Frage: Wie möchtest du dort konkret vorgehen?
Negativbeispiele von Gescheiterten gibt es ja reichlich...
Brühl: Es bringt nichts, dort Klinken zu
putzen. Die warten bestimmt nicht auf mich. Da muss man geduldig sein und
auf das Schicksal hoffen. Manchmal ergeben sich durch Zufälle Verbindungen,
und es gibt ja einiges an Koproduktionen zwischen Amerika und Deutschland.

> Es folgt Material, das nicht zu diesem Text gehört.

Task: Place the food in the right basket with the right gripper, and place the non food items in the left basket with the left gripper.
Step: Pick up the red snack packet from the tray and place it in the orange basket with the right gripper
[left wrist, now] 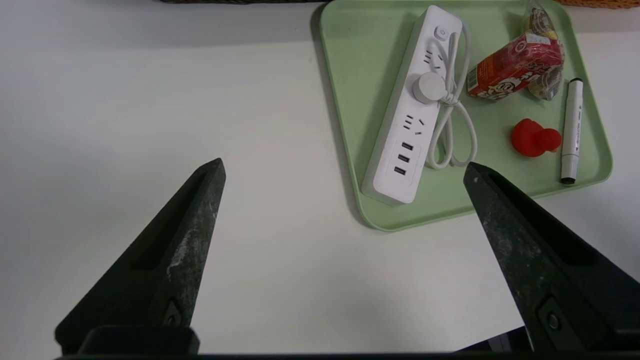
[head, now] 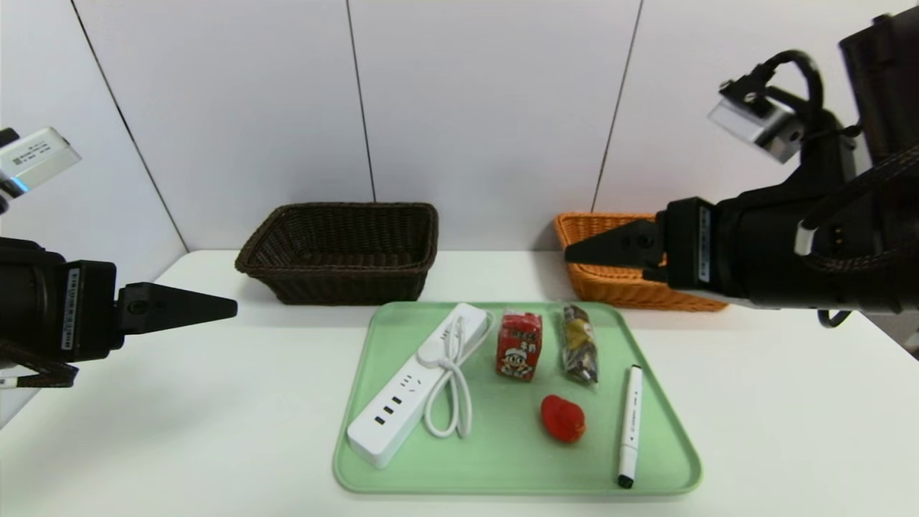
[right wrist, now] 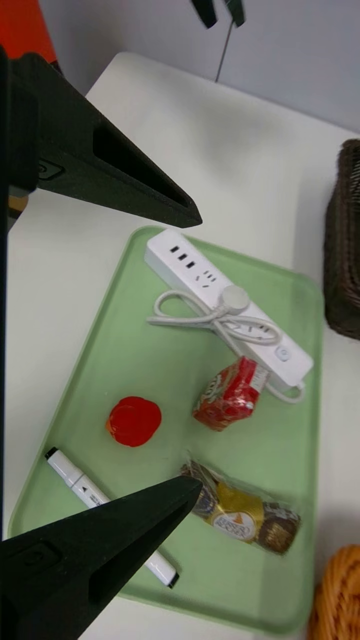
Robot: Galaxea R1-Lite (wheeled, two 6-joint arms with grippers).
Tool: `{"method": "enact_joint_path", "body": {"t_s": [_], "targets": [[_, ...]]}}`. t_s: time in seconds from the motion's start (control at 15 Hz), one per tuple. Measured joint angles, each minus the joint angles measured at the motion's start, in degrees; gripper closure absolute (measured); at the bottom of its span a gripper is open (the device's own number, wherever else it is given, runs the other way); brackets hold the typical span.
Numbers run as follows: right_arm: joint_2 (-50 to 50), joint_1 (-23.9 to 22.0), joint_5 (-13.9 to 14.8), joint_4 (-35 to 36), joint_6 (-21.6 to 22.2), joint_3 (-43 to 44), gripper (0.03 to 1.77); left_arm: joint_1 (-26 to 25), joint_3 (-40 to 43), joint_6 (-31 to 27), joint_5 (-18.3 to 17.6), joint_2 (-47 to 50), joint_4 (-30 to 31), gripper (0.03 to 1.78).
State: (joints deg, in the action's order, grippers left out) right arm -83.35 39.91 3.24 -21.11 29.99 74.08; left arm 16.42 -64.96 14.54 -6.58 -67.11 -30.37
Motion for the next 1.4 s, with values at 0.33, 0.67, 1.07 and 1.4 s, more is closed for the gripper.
{"method": "enact_joint_path", "body": {"t_s": [0.33, 0.67, 1.07, 1.4], "targets": [[-6.49, 2.5, 0.15, -6.64, -0.17, 1.52, 0.09, 2.29, 0.2, 0.0, 0.28, -1.63, 2.29, 0.12], [-7.8, 3.13, -0.29, 2.51, -1.91, -4.44, 0.09, 4.61, 0.9, 0.04, -2.8, -0.69, 3.89, 0.12], [-5.9, -2.9, -8.69, 36.77, -13.46, -25.38, 0.09, 4.79, 1.07, 0.11, -3.04, 0.99, 3.67, 0.12], [-2.9, -8.98, -16.82, 46.6, -22.27, -34.34, 0.09, 4.77, 2.54, 0.04, -3.11, 2.61, 3.63, 0.12]]}}
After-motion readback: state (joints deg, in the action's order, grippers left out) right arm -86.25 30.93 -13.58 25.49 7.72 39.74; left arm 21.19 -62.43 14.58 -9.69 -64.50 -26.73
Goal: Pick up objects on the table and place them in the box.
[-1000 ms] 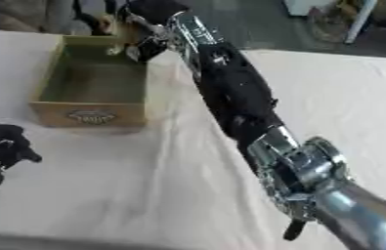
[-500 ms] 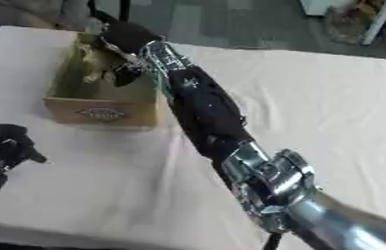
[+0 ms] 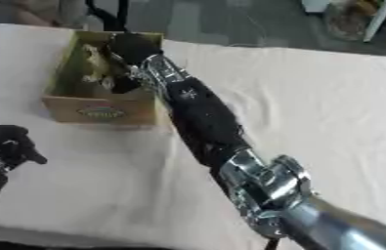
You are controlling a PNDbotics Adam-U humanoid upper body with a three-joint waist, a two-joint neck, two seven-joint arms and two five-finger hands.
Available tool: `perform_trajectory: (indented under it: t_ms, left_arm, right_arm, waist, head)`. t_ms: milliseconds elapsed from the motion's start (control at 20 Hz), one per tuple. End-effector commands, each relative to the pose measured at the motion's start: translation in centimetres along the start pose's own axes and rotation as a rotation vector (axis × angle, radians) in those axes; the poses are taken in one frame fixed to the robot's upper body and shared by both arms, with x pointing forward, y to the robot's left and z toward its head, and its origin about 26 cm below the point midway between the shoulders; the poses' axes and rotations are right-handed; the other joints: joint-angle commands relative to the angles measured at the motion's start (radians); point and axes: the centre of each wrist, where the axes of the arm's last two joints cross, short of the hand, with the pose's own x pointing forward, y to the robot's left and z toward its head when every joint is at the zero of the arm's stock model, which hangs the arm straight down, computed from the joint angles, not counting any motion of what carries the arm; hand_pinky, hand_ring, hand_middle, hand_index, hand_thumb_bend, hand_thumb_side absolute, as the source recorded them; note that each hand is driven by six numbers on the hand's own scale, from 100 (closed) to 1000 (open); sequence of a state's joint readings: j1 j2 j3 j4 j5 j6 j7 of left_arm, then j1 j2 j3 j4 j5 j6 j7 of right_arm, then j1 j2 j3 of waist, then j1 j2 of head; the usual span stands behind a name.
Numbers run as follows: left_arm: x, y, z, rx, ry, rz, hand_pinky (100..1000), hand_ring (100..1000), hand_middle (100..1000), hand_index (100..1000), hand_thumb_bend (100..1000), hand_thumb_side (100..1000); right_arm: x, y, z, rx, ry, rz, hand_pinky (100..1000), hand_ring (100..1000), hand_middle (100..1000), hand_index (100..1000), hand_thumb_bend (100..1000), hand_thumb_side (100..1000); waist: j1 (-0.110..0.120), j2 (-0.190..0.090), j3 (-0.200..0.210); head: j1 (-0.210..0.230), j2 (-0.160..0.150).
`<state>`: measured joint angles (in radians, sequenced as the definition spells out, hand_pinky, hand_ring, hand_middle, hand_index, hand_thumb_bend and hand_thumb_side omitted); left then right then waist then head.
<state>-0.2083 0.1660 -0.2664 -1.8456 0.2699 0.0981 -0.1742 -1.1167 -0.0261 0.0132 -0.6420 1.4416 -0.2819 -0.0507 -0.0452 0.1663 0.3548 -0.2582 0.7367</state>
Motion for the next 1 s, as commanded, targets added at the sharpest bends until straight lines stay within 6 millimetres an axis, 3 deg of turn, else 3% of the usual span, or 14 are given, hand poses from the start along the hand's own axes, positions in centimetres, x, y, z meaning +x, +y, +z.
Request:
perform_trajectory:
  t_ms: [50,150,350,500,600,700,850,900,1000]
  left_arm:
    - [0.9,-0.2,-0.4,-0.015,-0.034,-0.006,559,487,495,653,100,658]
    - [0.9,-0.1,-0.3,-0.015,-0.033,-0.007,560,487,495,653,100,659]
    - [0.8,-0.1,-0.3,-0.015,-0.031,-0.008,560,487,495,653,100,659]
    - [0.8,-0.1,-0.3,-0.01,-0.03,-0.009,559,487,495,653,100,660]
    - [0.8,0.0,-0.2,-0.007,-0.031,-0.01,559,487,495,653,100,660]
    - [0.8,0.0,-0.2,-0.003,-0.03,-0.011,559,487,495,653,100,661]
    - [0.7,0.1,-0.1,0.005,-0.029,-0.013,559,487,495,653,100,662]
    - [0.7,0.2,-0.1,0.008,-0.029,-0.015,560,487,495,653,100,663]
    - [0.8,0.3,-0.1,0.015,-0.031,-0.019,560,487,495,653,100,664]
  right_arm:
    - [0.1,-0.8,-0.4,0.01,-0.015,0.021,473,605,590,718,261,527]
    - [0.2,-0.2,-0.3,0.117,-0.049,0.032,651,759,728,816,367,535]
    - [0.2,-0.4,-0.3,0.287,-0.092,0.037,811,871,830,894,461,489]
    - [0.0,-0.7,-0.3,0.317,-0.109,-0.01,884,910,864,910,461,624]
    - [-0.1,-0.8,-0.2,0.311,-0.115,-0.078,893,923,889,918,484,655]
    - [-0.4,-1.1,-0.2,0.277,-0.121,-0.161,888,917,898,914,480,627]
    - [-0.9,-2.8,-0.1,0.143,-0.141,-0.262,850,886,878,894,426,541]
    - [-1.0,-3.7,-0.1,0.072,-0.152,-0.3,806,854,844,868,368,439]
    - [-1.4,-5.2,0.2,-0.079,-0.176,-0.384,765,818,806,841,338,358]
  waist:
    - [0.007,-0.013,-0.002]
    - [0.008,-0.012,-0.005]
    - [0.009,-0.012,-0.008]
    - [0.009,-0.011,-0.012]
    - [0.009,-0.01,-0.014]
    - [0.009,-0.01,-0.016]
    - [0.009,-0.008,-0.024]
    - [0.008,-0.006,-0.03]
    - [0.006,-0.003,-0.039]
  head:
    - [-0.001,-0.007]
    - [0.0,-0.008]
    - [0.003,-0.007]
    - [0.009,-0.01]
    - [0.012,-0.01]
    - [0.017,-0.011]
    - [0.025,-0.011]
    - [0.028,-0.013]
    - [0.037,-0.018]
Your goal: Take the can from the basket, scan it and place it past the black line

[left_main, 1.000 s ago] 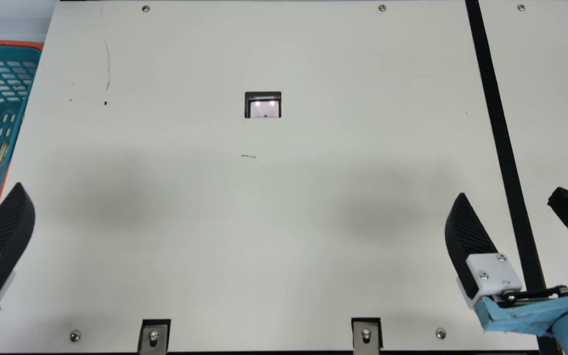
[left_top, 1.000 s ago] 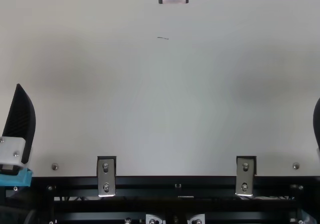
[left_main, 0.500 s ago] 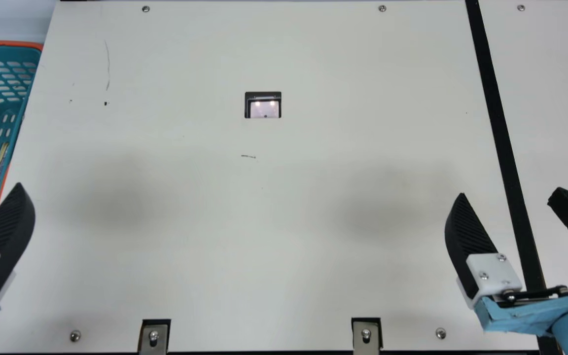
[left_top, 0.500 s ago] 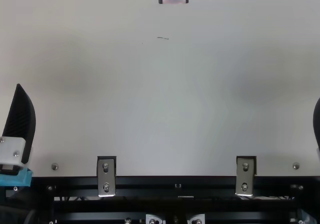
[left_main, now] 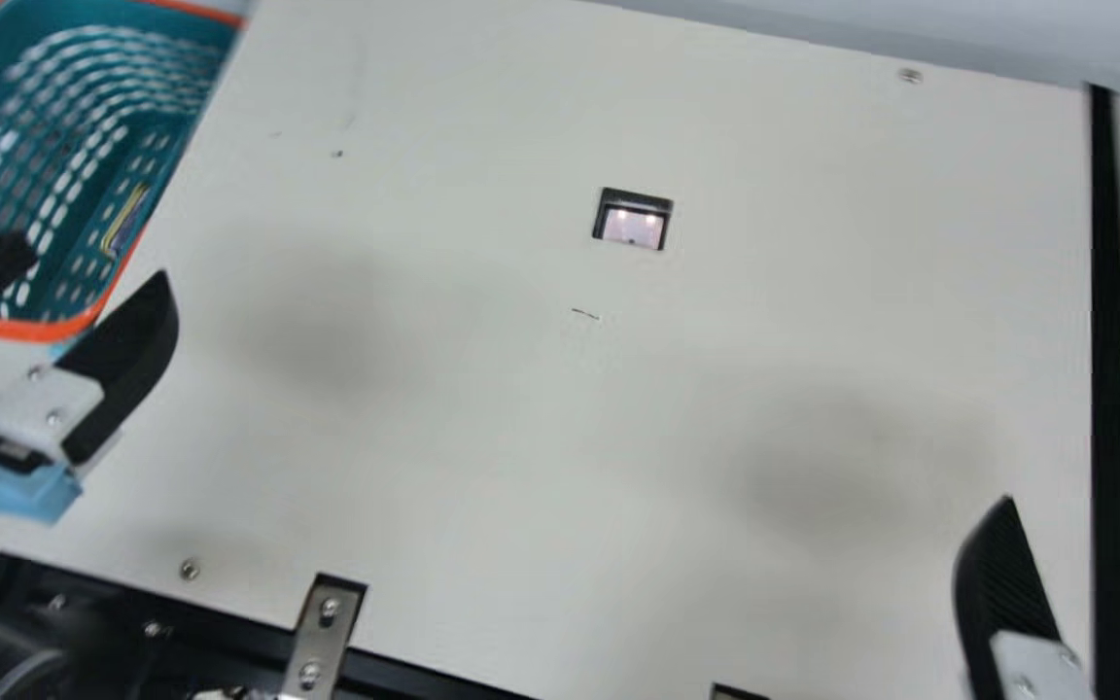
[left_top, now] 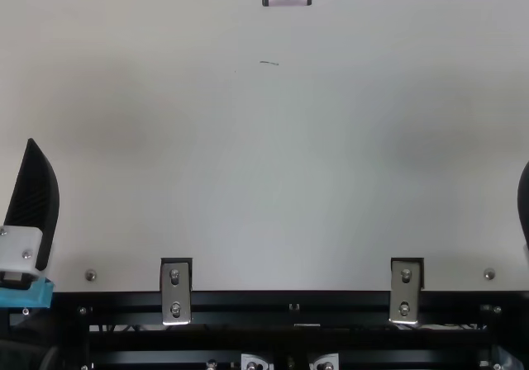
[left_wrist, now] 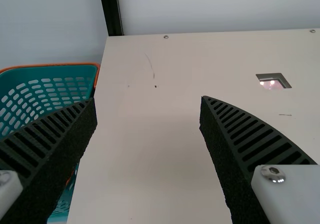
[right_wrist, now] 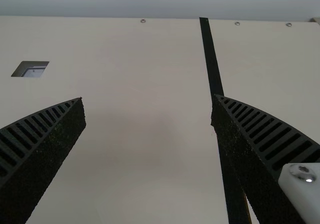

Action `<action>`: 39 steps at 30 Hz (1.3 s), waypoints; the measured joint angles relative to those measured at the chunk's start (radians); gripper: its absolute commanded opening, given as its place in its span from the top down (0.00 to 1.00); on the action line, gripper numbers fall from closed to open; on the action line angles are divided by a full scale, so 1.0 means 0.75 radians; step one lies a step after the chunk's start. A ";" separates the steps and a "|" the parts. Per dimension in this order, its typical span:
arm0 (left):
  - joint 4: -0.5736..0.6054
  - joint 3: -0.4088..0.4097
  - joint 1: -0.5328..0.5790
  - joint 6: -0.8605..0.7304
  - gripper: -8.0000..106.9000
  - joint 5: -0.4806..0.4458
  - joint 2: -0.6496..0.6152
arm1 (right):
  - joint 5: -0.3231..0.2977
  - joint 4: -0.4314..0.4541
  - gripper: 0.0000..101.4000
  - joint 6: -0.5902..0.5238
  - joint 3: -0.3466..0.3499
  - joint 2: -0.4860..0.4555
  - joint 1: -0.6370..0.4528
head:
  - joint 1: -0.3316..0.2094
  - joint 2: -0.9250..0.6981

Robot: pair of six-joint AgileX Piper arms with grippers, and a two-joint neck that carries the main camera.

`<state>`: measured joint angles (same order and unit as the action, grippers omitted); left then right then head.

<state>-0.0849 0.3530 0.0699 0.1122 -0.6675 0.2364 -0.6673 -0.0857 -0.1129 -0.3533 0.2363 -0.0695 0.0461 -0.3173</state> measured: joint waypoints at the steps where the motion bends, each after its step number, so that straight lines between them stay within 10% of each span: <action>1: 0.000 0.000 0.000 0.000 0.15 0.000 0.000 | 0.000 0.000 0.00 0.000 0.000 0.000 0.000 | -0.014 -0.048; 11: 0.000 0.000 0.000 0.000 0.15 0.000 0.000 | 0.000 0.000 0.00 0.000 0.000 0.000 0.000 | -0.055 -0.355; 39: 0.020 0.004 -0.003 0.008 0.15 -0.010 0.009 | 0.000 0.000 0.00 0.000 0.000 0.000 0.000 | -0.068 -0.375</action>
<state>-0.0702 0.3556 0.0677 0.1186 -0.6750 0.2431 -0.6673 -0.0857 -0.1129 -0.3533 0.2363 -0.0695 -0.0051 -0.5988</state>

Ich fühle mich da bei meiner Agentur gut aufgehoben.
Frage: Demnach wird dein Trip nach Hollywood
ein Lernbesuch?
Brühl: Mir wurde die UCLA (Universität
von Los Angeles) wärmstes empfohlen. Ich habe mir sagen lassen, dass
man dort ganz konkrete Aspekte der Schauspielerei studieren kann, zum Beispiel
psychologische Rollenentwicklung. Das interessiert mich, weil ich gerne diffizile
Charaktere spiele. Wie John Malkovich zum Beispiel.
Frage: Der sitzt allerdings in New York.
Brühl: Vielleicht führt mein Weg ja
auch über New York. Franka Potente hat dort ebenfalls studiert. Ich
wollte immer schon viel lieber in den USA oder in England lernen als in
Deutschland auf die Schauspielschule gehen.
Frage: Kommt deine Verlobte, die VIVA-Moderatorin und Schauspielerin
Jessica Schwarz, mit nach Amerika?
Brühl: Ja, wir machen das zusammen. Sie
will ja auch noch was lernen. Wir sitzen da im selben Boot.
Interview: Rico Pfirstinger (Dezember 2001)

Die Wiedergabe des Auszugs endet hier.